For each line of the listing that contains "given", make a copy and return it.

────────

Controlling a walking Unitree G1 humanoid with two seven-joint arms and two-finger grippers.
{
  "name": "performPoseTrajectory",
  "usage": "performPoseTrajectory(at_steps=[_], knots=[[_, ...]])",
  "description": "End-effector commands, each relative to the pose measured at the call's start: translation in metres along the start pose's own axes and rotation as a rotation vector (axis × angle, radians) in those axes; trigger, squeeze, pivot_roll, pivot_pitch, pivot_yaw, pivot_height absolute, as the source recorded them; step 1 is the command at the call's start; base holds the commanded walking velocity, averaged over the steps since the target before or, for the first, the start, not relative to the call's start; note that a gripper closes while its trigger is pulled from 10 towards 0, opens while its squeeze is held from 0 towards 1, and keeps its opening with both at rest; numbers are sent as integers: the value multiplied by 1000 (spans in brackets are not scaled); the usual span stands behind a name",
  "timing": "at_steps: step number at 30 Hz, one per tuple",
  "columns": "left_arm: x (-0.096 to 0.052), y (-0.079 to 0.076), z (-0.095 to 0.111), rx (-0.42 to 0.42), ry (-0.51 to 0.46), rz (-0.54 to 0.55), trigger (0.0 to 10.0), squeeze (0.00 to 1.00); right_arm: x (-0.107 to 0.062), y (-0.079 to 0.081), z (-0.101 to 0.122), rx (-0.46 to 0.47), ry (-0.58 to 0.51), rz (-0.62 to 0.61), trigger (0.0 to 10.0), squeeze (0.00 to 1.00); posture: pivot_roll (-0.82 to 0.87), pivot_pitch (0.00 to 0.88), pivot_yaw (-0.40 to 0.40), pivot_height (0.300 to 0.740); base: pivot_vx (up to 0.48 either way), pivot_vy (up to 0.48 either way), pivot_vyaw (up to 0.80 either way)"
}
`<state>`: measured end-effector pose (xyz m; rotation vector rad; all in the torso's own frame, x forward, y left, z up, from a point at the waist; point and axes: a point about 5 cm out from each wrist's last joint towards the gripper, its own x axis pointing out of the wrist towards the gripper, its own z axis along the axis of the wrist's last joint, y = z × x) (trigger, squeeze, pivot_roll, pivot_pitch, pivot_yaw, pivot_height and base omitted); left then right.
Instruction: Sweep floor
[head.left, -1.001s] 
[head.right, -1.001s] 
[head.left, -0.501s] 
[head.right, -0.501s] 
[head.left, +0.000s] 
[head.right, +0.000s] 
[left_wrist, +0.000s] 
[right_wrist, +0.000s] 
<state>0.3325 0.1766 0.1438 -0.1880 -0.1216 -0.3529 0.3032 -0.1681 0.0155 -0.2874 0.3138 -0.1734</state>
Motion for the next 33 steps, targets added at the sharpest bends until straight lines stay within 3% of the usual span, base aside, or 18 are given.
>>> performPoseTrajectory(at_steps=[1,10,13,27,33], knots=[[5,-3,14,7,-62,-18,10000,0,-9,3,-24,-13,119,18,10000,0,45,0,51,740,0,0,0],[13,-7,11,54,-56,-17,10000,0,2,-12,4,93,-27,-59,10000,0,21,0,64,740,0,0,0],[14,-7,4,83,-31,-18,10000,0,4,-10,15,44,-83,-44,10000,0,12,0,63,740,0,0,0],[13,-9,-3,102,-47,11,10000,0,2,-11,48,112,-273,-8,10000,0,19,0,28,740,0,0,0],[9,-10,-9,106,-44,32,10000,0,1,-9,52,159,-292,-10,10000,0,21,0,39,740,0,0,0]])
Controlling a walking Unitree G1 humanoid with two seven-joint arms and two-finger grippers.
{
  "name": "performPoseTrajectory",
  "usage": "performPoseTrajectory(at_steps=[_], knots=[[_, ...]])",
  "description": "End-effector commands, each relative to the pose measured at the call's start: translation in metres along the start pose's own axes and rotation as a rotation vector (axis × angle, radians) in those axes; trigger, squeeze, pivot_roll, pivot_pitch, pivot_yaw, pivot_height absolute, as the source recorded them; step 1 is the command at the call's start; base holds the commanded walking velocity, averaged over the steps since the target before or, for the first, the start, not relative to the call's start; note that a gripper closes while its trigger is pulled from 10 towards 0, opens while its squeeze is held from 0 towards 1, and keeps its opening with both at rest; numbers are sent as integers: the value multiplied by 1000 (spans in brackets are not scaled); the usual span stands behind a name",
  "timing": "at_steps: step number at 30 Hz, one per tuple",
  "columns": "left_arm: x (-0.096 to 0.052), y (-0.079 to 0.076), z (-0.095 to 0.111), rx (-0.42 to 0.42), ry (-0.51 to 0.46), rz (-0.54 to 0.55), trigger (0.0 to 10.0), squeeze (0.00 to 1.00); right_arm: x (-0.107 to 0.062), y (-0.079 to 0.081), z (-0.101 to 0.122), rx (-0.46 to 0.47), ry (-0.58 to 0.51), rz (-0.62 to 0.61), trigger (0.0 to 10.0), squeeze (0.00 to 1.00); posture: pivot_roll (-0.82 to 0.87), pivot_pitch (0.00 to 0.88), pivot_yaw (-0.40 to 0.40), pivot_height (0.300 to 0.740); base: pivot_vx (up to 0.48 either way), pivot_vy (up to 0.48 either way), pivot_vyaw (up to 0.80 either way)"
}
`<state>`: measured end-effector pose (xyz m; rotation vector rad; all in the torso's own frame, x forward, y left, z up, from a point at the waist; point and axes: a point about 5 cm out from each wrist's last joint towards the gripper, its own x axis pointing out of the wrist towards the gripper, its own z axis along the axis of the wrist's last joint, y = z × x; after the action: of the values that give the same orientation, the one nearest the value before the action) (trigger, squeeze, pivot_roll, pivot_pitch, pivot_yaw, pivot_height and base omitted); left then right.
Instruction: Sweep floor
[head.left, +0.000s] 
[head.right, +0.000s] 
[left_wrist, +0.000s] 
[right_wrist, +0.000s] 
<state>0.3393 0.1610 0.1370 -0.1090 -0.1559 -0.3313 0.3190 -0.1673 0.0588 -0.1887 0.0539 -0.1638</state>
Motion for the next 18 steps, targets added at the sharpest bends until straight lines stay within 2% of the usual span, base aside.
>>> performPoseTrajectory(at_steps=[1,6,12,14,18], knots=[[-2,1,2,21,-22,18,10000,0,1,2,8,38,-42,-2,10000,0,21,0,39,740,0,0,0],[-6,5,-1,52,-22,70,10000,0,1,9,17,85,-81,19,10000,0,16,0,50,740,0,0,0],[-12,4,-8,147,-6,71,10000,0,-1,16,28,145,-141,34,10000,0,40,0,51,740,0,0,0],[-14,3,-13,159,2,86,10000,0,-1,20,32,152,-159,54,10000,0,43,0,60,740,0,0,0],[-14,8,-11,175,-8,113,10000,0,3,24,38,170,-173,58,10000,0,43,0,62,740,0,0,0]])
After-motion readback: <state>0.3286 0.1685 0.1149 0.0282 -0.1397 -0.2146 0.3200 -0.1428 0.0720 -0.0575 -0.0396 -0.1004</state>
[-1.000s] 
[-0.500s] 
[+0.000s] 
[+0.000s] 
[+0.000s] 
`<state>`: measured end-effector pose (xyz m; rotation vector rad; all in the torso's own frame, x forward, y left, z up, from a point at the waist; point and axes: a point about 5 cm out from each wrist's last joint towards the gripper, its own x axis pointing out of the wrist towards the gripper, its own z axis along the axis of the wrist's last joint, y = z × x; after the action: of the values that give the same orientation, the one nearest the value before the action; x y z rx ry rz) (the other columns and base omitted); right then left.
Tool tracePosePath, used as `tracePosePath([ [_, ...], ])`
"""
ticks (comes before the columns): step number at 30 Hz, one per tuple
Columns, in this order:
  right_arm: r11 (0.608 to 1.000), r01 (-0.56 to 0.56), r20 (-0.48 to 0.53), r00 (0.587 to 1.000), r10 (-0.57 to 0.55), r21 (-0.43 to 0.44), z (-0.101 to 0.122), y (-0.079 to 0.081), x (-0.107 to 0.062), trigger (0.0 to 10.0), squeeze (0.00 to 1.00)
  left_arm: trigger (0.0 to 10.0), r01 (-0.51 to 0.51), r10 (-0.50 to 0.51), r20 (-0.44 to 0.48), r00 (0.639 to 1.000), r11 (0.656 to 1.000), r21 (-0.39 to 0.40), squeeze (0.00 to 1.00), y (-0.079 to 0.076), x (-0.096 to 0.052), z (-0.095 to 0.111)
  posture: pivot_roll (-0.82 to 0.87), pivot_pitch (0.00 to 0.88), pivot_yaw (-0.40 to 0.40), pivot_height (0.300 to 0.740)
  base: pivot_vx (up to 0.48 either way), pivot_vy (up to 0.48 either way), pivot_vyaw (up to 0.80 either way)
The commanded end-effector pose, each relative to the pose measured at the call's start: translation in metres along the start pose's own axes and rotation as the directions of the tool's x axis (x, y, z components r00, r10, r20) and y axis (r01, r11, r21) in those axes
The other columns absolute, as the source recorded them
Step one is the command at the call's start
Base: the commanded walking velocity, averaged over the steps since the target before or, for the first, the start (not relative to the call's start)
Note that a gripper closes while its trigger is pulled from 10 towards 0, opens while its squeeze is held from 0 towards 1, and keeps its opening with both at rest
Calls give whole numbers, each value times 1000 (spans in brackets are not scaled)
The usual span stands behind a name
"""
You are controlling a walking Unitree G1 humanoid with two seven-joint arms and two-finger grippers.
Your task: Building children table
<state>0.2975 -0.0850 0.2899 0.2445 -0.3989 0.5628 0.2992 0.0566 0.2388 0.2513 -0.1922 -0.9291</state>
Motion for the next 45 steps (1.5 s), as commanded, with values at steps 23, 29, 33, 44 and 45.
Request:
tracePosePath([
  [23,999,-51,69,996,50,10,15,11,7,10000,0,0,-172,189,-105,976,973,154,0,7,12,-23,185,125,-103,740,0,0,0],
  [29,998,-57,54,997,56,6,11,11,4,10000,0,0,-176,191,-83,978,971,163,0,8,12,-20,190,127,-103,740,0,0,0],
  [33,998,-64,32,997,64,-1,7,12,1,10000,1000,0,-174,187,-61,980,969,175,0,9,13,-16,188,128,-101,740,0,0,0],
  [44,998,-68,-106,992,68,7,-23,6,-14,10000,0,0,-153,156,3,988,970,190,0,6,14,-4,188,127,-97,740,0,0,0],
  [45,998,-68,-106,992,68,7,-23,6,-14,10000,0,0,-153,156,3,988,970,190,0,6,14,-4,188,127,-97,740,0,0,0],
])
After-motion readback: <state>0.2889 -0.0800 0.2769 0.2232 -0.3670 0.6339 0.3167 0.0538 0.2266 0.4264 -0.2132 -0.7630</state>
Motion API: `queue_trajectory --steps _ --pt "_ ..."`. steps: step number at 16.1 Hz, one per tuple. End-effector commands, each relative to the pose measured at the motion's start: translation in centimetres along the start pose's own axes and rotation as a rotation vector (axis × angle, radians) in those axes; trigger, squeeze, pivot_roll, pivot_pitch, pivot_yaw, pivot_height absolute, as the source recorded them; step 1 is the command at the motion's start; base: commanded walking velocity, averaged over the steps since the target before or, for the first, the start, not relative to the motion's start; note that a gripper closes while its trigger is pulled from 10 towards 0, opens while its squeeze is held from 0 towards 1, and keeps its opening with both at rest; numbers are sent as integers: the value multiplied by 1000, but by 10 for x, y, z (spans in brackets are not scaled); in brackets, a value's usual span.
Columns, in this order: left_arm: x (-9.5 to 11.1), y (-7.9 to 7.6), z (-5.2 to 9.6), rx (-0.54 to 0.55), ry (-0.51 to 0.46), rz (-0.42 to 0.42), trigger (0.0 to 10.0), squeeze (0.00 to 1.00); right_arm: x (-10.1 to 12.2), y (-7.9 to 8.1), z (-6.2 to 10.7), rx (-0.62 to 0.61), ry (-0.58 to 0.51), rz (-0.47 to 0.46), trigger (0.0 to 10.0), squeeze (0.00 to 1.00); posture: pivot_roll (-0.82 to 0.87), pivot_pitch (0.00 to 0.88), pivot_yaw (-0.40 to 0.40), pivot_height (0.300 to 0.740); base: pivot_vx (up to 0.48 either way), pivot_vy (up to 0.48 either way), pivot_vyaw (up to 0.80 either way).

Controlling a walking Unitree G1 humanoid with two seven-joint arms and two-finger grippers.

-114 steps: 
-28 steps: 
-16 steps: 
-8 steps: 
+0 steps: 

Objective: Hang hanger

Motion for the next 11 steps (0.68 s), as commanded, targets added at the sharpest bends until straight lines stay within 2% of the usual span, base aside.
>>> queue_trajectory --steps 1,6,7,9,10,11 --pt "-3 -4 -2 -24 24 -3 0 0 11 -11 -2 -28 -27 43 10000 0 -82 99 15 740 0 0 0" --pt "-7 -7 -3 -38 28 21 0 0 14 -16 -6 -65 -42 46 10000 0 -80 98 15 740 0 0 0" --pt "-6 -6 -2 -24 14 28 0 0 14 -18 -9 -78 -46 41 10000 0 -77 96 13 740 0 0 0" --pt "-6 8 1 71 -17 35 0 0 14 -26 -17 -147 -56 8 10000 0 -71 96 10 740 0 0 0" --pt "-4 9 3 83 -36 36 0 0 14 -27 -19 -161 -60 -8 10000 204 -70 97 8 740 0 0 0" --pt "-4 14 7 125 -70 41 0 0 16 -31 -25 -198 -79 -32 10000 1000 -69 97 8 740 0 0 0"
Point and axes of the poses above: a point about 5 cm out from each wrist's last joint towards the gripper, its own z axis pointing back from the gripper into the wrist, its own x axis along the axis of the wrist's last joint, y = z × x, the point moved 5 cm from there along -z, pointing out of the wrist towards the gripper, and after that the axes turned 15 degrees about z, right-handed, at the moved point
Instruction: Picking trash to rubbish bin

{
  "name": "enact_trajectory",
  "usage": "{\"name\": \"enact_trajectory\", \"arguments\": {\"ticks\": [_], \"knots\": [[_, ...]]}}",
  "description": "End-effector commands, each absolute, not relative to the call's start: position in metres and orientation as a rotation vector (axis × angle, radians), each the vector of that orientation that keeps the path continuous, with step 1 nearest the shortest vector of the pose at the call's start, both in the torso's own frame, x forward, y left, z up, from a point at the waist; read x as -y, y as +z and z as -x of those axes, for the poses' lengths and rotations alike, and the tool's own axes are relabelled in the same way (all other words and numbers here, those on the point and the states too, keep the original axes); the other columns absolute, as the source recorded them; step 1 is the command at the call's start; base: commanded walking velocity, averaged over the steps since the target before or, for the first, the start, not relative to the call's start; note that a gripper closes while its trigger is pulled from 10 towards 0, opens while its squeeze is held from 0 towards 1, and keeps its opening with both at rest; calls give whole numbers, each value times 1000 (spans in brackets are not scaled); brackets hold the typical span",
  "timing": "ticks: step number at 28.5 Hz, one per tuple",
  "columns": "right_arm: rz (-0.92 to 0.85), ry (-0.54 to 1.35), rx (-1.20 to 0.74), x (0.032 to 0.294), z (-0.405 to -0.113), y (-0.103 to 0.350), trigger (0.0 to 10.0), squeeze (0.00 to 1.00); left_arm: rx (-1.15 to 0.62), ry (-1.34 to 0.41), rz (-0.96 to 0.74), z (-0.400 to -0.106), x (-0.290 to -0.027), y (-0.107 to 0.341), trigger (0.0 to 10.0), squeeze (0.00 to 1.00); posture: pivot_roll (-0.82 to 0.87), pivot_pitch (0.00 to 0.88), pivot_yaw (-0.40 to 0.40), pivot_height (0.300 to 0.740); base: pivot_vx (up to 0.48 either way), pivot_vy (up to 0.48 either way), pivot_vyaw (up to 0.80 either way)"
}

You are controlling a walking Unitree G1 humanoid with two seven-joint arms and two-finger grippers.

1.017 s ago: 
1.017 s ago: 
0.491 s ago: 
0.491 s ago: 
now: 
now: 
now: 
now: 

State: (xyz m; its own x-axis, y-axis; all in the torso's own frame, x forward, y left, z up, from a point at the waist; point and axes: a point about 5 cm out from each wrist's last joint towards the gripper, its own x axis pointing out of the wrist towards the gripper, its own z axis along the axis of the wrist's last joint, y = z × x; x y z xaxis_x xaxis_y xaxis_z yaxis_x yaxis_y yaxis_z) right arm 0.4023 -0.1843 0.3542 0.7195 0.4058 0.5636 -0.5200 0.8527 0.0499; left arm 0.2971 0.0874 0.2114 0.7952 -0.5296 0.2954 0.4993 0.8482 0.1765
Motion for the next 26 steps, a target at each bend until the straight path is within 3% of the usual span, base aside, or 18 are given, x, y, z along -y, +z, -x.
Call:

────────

> [SOLUTION TO THIS PROBLEM]:
Motion for the next 33 steps, targets added at the sharpest bends until straight lines stay within 3% of the usual span, base aside, or 18 are given.
Motion for the next 26 steps, a target at each bend until the straight path is within 3% of the usual span, base aside, or 18 are given, x, y, z along -y, +z, -x.

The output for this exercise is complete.